Add 1 line in program.cs:

webBuilder.UseContentRoot(AppContext.BaseDirectory);

Old program.cs:

using System;
using System.Collections.Generic;
using System.Linq;
using System.Threading.Tasks;
using Microsoft.AspNetCore.Hosting;
using Microsoft.Extensions.Configuration;
using Microsoft.Extensions.Hosting;
using Microsoft.Extensions.Logging;

namespace MacOSBlazorApp1
{
    public class Program
    {
        public static void Main(string[] args)
        {
            CreateHostBuilder(args).Build().Run();
        }

        public static IHostBuilder CreateHostBuilder(string[] args) =>
            Host.CreateDefaultBuilder(args)
                .ConfigureWebHostDefaults(webBuilder =>
                {
                    webBuilder.UseStartup<Startup>();
                });
    }
}

After:

using System;
using System.Collections.Generic;
using System.Linq;
using System.Threading.Tasks;
using Microsoft.AspNetCore.Hosting;
using Microsoft.Extensions.Configuration;
using Microsoft.Extensions.Hosting;
using Microsoft.Extensions.Logging;

namespace MacOSBlazorApp1
{
    public class Program
    {
        public static void Main(string[] args)
        {
            CreateHostBuilder(args).Build().Run();
        }

        public static IHostBuilder CreateHostBuilder(string[] args) =>
            Host.CreateDefaultBuilder(args)
                .ConfigureWebHostDefaults(webBuilder =>
                {
                    webBuilder.UseStartup<Startup>();
                    webBuilder.UseContentRoot(AppContext.BaseDirectory);
                });
    }
}

I have no idea why this has to be added on MacOS but not Windows.
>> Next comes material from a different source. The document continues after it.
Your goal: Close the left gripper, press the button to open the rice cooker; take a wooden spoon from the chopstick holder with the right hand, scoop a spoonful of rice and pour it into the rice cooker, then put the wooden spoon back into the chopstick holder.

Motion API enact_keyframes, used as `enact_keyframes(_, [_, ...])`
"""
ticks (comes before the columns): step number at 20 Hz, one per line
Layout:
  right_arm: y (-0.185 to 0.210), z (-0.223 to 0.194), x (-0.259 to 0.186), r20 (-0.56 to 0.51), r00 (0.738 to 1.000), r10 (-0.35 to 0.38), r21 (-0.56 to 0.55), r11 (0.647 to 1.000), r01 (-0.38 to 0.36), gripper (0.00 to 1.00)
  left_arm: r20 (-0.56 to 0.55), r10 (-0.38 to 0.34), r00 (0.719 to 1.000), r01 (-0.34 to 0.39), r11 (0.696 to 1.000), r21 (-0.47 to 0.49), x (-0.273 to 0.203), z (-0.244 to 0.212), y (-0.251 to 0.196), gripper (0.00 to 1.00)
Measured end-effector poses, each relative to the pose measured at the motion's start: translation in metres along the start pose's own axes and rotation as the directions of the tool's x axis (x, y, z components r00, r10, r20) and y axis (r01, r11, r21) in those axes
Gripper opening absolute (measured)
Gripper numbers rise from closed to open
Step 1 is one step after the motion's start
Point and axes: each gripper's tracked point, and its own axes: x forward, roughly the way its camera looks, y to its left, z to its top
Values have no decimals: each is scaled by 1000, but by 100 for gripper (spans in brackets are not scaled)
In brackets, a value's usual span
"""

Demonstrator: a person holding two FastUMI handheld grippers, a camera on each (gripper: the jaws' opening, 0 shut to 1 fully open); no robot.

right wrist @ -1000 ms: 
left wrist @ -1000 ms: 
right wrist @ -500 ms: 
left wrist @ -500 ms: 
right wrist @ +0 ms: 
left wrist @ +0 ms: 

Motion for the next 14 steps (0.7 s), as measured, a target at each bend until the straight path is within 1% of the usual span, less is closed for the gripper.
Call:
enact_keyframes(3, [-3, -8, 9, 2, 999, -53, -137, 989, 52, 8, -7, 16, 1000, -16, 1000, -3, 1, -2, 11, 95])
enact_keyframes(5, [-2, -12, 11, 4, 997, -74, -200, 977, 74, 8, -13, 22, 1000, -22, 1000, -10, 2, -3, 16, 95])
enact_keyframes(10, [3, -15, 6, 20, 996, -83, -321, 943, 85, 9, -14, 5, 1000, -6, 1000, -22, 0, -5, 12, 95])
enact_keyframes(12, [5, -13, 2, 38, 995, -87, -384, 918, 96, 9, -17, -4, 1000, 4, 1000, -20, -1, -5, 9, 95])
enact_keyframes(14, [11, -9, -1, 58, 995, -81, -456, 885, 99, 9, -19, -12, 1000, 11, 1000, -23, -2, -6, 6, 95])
Somehow the defaults are different on MacOS I guess!

It might be related to this: macOS Catalina Notarization and the impact on .NET Core downloads and projects

Naw…

AppHost is disabled by default on MacOS, which could mean that UseContentRoot must be set explicitly.

I’m building self-contained.

“An appHost is always created when you publish your app self-contained.”

So the answer, if anyone runs into this, is to add just a single line in Program.cs:
webBuilder.UseContentRoot(AppContext.BaseDirectory);
after the line
webBuilder.UseStartup<Startup>();

Whole Program.cs after modification:

using System;
using Microsoft.AspNetCore.Hosting;
using Microsoft.Extensions.Hosting;

namespace MacOSBlazorApp1
{
    public class Program
    {
        public static void Main(string[] args)
        {
            CreateHostBuilder(args).Build().Run();
        }

        public static IHostBuilder CreateHostBuilder(string[] args) =>
            Host.CreateDefaultBuilder(args)
                .ConfigureWebHostDefaults(webBuilder =>
                {
                    webBuilder.UseStartup<Startup>();
                    webBuilder.UseContentRoot(AppContext.BaseDirectory);
                });
    }
}

In .NET 6, Program.cs looks quite different.

public class Program
{

	static void Main(string[] args)
	{
		var builder = WebApplication.CreateBuilder(new WebApplicationOptions
		{
	        ContentRootPath = AppContext.BaseDirectory,
            Args = args
		});

		// Add services to the container.
		builder.Services.AddRazorPages();
		builder.Services.AddServerSideBlazor();
		
		var app = builder.Build();

		// Configure the HTTP request pipeline.
		if (!app.Environment.IsDevelopment())
		{
			app.UseExceptionHandler("/Error");
		}

		app.Urls.Add("http://*:5001"); // Allows access from anywhere on LAN
		app.UseStaticFiles();
		app.UseRouting();
		app.MapBlazorHub();
		app.MapFallbackToPage("/_Host");

		app.Run();

	}
}

Without adding the lines:

var builder = WebApplication.CreateBuilder(new WebApplicationOptions
{
    ContentRootPath = AppContext.BaseDirectory,
    Args = args
});

It will have the same issue as in the OP.